The Framework Convention on Tobacco Control promised open science and plural debate. Two decades on, much of it feels like choreography: dissent ushered to the wings, innovation told to wait in the lobby. Now comes the sequel — the World Health Organization’s Pandemic Agreement — built on the script of centralize first, question later.

The evidence didn’t go the way the treaty crowd expected with tobacco harm reduction products. A wide-ranging analysis performed by a Cochrane Tobacco Addiction Group review finds nicotine e‑cigarettes more effective than patches and gum for quitting. In fact, England’s 2022 evidence update reports that lower-risk nicotine products present a fraction of the risks of smoking and shows vaping is the most common quit aid. Yet, at the Conference of the Parties 10, parties sidestepped e‑cigs and moved on. The Rules of Procedure even allow sessions to be closed. If you were trying to incubate orthodoxies, you’d design a process like this.

During COVID-19, cautionary voices warned against policy by megaphone, with one  renowned expert describing “the harms of exaggerated information and non-evidence-based measures.”

The pandemic agreement repeats the reflex: an intense center with reassurances on sovereignty, but plenty of binding obligations and a COP-style review machinery. Most contested is the PABS system, which pairs pathogen sharing with a 20 percent set-aside of vaccines, tests and drugs for WHO‑coordinated distribution. Equity by quota is tidy on paper, messy in reality.

Meanwhile, the amended International Health Regulations went into force in September. Not everyone signed on: WHO notes 11 rejections, and Reuters reports the United States was among them. There were also abstentions. A deference to Geneva is no longer automatic.

Follow the money and you see why orthodoxies calcify. For example, Bloomberg Philanthropies has committed $1.6 billion to tobacco control; a majority of funding for the FCTC treaty, around 55 percent, comes from extra-budgetary contributions, many private philanthropic organizations. Those funds achieve wins — but they also pull policy toward preferred toolkits and partners. In pandemics, the gravitational pull is toward platform vaccines, surveillance grids and centralized stockpiles. Less glamorous work — primary care, nutrition and resilient local services — gets crowded out.

Consider the ledger.

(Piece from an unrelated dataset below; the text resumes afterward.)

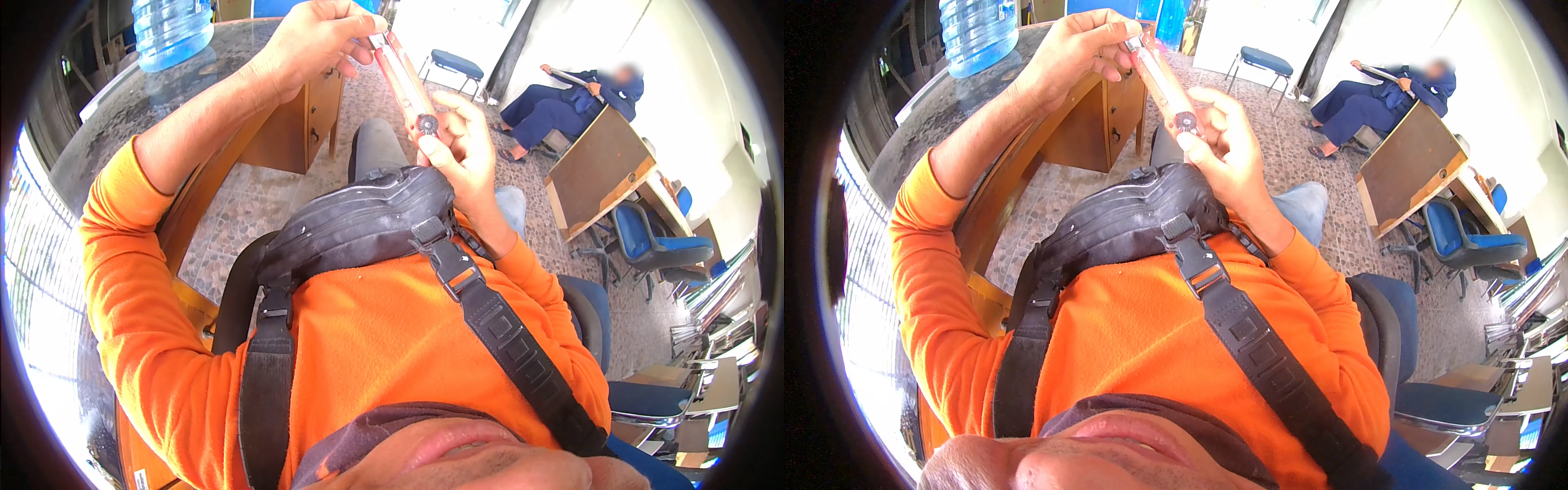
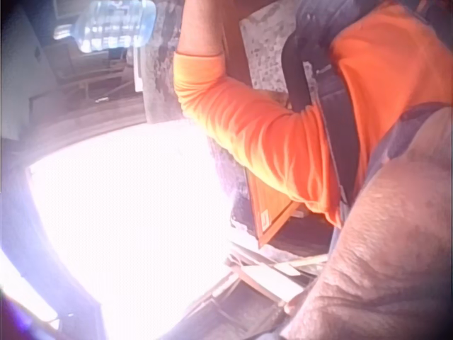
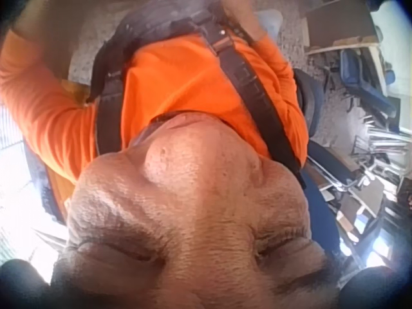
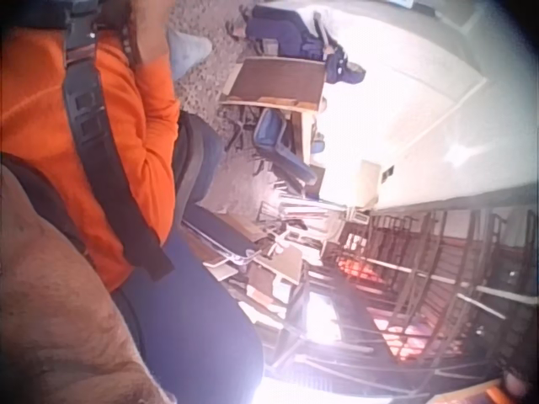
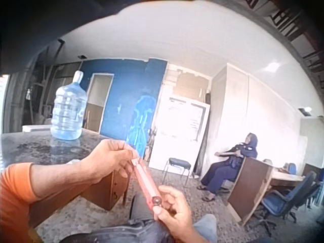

In 2023, tuberculosis killed more than 1.2 million individuals; malaria killed nearly 600,000; and maternal causes killed a quarter of a million. These aren’t hypotheticals; they are every-year tragedies. Yet, the budgetary glamour flows to one-off crisis architecture. That’s how you get shiny preparedness — and empty clinics.

Harm reduction points to a better way: curiosity over dogma. Try things, measure honestly, adapt fast. If new evidence shows e-cigs carry unanticipated risks, change course; but don’t ban first and test later. Critics such as former WHO scientist David Bell warn that a technocratic, one-size-fits-all regime ossifies quickly and ignores opportunity costs. The tobacco story already taught us that.

Global health has a fork in the road. One path welcomes contestation, objectively studies science, publishes what it can, and respects national autonomy. The other scales up rule-by-elites: closed meetings, tidy narratives and a reflex to centralize. Consumers demonstrated that with vaping, bottom-up innovation can beat top-down orthodoxy. 

At the Taxpayers Protection Alliance’s coming “Good COP” conference in Geneva, Switzerland, a slew of scientists and advocates will discuss how this consumer revolution is transforming lives and upending orthodoxies. The time for reform and harm reduction is now.